INSTRUCTIONS TO FOLLOW: Copy, from the entries below, each line in which the string "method" appears.

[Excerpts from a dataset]
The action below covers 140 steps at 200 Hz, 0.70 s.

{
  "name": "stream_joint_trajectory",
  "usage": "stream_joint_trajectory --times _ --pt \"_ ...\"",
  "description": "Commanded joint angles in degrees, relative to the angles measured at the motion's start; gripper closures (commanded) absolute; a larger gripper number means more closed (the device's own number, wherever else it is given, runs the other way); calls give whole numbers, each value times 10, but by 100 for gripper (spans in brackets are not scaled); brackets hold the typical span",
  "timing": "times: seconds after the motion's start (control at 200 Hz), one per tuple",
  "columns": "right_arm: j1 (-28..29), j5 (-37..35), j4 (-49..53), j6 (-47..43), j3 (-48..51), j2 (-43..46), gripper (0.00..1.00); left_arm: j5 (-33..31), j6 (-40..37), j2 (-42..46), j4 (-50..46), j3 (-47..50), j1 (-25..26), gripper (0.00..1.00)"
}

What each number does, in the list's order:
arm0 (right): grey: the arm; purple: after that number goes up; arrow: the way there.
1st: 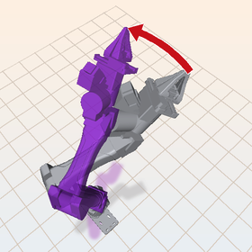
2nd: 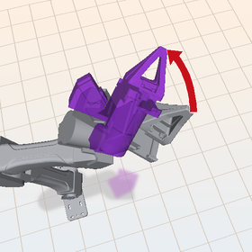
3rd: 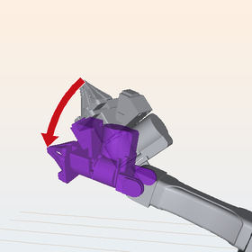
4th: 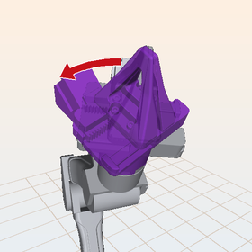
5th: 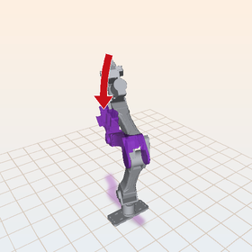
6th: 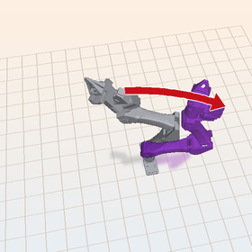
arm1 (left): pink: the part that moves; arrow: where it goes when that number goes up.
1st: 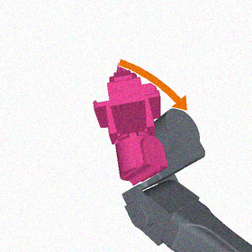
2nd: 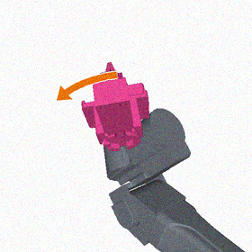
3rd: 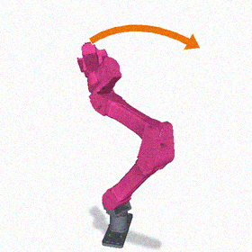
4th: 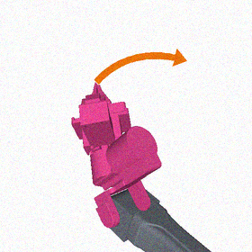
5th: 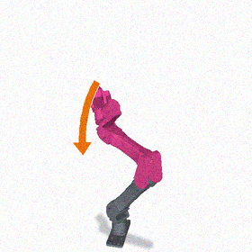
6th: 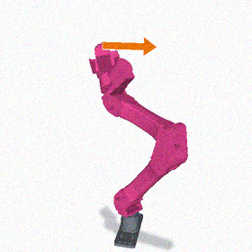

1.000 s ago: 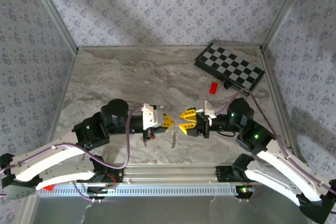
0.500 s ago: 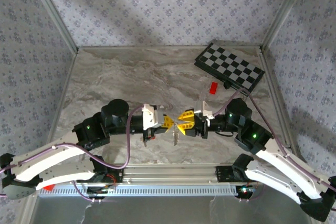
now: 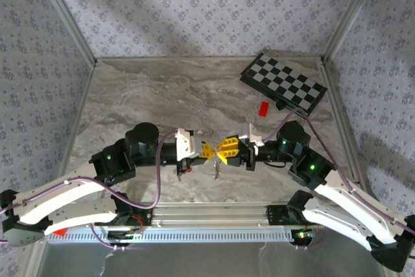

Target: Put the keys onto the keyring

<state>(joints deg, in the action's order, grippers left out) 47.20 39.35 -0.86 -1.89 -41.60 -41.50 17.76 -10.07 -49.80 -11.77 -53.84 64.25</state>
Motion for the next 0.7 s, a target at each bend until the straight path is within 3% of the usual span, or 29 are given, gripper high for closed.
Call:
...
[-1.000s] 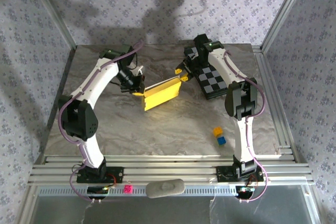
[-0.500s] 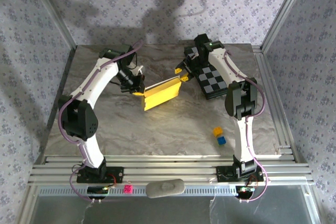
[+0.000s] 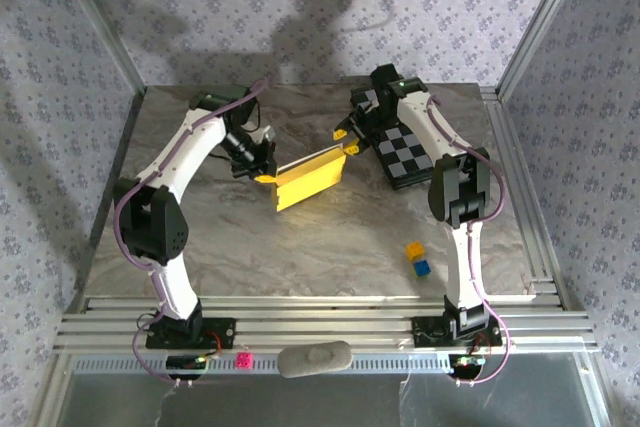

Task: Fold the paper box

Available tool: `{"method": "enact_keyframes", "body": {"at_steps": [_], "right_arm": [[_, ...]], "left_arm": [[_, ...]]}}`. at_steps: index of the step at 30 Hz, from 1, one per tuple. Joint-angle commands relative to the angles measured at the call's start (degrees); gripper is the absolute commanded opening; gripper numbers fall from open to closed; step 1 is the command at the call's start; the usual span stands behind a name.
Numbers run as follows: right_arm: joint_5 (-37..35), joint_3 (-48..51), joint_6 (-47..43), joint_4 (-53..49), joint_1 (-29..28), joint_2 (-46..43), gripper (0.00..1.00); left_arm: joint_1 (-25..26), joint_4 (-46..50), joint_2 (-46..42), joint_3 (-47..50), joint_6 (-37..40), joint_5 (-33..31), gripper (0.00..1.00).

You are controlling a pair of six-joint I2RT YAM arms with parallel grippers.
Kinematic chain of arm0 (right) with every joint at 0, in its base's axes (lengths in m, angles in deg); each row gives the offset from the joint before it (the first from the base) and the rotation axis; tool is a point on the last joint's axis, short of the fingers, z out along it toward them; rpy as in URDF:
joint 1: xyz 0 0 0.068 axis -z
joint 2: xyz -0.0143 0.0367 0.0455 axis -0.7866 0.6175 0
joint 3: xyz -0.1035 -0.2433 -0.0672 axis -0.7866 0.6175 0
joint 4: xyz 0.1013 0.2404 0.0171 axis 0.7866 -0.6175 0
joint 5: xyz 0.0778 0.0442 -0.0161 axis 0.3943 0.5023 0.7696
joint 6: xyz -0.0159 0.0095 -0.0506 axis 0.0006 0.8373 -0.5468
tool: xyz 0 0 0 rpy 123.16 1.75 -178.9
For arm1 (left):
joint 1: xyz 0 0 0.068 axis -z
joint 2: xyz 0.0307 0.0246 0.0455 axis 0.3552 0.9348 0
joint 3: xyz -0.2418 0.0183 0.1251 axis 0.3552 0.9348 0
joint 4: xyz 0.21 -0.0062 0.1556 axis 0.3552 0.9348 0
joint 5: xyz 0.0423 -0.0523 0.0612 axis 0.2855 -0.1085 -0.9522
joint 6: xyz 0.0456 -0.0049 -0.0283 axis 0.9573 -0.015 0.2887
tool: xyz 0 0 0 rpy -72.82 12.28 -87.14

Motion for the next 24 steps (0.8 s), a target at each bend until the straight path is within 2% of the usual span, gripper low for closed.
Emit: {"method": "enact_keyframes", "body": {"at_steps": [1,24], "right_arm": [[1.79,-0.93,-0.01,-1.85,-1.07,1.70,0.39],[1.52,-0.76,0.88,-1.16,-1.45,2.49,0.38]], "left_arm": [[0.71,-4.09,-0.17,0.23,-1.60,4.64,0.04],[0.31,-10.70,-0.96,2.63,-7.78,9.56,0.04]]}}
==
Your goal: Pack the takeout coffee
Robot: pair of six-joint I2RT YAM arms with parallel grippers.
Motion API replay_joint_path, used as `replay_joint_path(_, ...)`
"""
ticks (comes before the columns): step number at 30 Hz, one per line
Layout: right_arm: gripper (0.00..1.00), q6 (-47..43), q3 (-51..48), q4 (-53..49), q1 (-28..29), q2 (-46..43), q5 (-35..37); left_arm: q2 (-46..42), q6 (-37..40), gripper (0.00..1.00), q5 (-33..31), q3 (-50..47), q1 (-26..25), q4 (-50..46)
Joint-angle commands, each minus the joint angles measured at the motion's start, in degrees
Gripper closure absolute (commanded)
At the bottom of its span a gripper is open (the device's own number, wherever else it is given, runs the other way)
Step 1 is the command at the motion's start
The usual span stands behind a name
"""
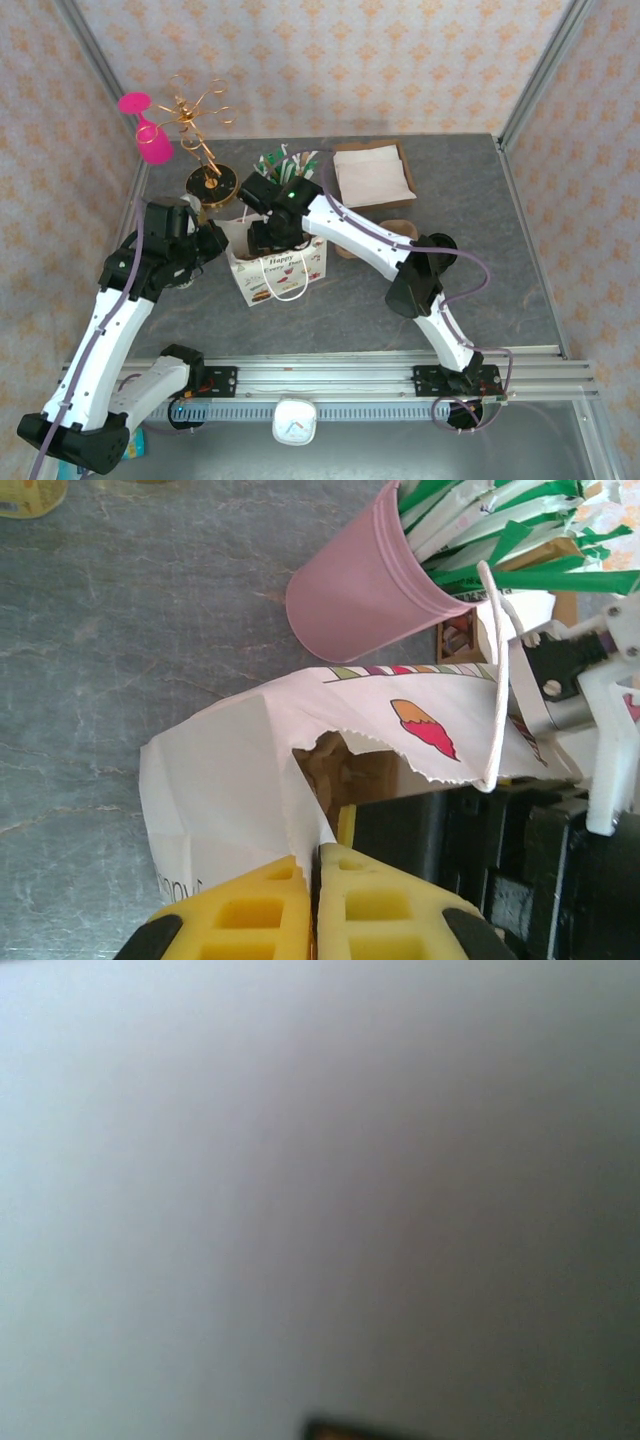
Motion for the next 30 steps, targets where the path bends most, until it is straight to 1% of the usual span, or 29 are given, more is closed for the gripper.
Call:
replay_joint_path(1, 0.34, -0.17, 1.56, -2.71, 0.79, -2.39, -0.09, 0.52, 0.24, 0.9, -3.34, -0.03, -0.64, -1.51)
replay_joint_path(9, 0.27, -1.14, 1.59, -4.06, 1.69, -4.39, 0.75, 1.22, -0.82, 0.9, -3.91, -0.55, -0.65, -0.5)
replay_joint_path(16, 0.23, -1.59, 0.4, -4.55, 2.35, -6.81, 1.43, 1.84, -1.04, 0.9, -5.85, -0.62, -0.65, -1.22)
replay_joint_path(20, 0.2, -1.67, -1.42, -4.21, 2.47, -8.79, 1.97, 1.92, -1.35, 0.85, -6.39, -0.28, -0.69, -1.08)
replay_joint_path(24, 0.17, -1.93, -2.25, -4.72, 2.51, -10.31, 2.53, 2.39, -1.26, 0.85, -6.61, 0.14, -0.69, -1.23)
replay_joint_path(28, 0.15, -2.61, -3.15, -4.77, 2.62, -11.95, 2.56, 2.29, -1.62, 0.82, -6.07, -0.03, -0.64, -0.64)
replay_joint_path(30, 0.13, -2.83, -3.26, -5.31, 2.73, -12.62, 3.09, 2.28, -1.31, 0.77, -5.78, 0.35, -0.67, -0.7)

TASK ANSWER:
Available tool: `{"method": "enact_keyframes", "body": {"at_steps": [_], "right_arm": [[_, ...]], "left_arm": [[_, ...]]}}`. at_steps: index of the step at 30 Hz, from 1, one per tuple. Joint-angle commands relative to the angles measured at the call's start (degrees); gripper is the absolute commanded opening; gripper numbers fall from open to closed; step 1 is the command at the call's start; the usual span stands behind a name.
Emit: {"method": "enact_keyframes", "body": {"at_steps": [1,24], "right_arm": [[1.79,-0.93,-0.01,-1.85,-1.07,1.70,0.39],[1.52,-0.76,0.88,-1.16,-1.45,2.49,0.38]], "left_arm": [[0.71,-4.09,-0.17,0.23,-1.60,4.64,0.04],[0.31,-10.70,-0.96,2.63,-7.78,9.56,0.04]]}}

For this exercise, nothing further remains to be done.